● What you should do:
What is needed is the exact text of each line in the listing below from the one with "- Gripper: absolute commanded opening" up to and including the one with "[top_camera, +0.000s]", and no pictures.

● Input data:

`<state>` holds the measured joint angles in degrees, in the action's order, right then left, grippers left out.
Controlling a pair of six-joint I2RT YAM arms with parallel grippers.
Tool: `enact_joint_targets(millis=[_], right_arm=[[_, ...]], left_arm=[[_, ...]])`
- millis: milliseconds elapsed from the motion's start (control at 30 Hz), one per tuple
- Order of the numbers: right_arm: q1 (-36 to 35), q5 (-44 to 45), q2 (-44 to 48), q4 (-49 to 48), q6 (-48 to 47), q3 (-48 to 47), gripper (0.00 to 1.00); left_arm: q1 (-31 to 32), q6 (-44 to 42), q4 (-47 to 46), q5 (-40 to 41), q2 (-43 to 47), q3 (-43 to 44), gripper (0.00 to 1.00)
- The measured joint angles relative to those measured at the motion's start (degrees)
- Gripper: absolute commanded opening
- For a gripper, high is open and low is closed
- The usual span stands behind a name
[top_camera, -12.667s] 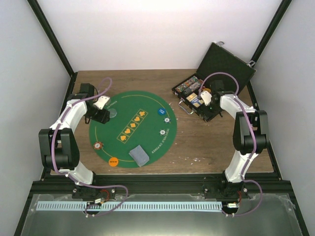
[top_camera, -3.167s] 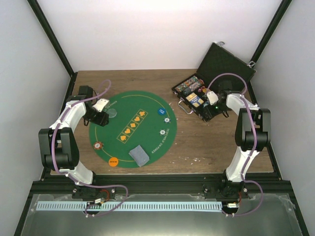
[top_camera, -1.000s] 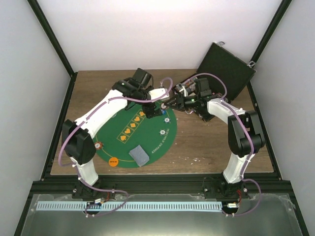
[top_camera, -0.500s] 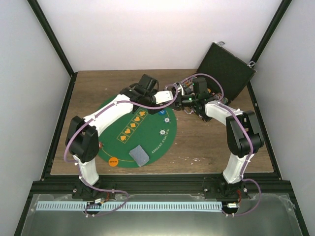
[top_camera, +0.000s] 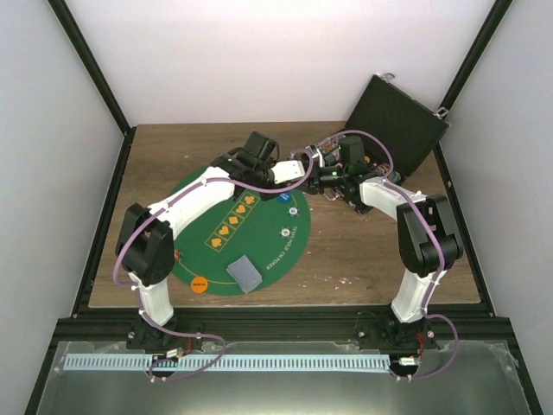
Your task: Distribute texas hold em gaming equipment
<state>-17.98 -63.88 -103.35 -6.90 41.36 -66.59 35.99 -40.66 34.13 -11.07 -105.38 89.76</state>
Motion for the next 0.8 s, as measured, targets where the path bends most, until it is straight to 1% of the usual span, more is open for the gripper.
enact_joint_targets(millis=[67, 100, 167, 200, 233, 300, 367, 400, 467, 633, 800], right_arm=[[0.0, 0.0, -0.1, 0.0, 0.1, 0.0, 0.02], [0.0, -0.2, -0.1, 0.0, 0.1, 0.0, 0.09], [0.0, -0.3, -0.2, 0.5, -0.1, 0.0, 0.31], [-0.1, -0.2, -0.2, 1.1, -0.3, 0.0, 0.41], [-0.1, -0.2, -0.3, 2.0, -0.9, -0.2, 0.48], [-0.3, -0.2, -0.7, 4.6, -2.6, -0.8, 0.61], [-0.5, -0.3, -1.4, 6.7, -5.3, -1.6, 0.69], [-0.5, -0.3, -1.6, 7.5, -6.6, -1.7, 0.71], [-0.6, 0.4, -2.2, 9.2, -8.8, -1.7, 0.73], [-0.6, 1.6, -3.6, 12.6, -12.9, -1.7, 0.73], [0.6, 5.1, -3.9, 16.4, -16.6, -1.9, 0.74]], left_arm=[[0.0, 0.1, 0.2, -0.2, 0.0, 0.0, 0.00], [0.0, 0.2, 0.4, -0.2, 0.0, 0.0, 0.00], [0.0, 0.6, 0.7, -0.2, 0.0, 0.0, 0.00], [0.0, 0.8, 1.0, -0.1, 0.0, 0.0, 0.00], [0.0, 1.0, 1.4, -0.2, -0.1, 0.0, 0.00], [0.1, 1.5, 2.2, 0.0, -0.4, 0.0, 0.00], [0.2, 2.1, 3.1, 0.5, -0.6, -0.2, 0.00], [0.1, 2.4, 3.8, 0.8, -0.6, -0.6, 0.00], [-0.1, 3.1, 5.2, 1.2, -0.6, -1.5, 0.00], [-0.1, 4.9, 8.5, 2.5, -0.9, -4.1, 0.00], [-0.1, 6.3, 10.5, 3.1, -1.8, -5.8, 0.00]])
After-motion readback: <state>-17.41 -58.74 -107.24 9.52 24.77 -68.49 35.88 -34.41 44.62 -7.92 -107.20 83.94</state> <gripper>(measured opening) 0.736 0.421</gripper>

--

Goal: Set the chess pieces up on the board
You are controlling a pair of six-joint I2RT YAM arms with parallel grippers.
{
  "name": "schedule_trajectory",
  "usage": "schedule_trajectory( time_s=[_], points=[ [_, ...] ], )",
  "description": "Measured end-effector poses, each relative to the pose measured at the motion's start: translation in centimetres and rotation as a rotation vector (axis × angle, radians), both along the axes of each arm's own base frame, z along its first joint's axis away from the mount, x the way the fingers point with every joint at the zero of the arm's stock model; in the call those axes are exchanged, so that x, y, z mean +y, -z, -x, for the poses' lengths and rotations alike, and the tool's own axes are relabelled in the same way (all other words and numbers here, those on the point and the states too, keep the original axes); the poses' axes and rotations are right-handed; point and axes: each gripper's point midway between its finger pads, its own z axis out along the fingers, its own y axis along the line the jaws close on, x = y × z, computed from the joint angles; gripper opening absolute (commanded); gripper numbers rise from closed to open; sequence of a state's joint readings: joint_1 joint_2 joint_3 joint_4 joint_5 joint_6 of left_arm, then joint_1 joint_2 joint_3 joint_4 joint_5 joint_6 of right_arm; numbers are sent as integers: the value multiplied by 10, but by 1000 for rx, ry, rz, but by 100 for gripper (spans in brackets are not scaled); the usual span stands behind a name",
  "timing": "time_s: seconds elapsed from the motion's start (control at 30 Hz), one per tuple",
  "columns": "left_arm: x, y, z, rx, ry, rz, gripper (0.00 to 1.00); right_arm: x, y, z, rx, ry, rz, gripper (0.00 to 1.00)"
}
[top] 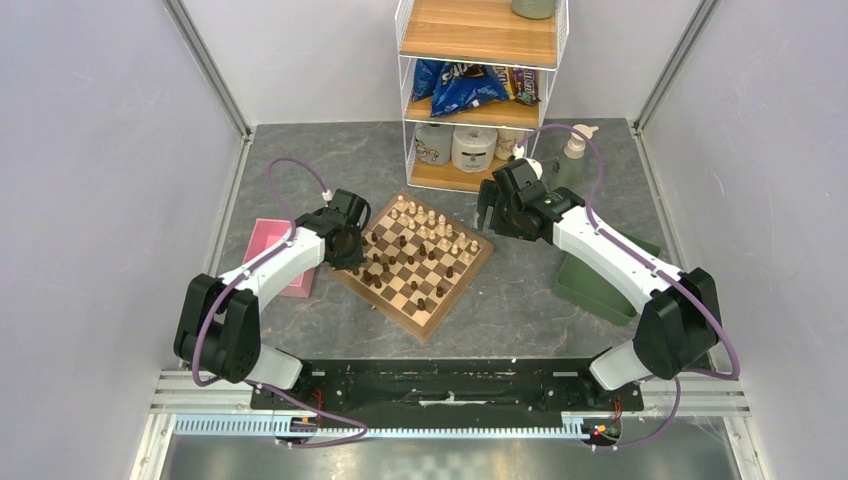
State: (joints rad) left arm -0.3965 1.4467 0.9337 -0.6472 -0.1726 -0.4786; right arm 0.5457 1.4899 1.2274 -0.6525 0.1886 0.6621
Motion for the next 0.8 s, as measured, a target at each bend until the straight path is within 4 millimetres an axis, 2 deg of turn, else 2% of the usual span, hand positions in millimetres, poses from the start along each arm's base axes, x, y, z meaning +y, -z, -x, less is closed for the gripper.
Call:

● The completed task:
- Gripper: absolute commanded opening
- For a gripper, high is open and low is closed
- The usual span stands behind a name
[top_camera, -12.667s] 
[top_camera, -3.167s] 
[top_camera, -1.000s] 
[top_camera, -0.500s] 
[top_camera, +0.000s] 

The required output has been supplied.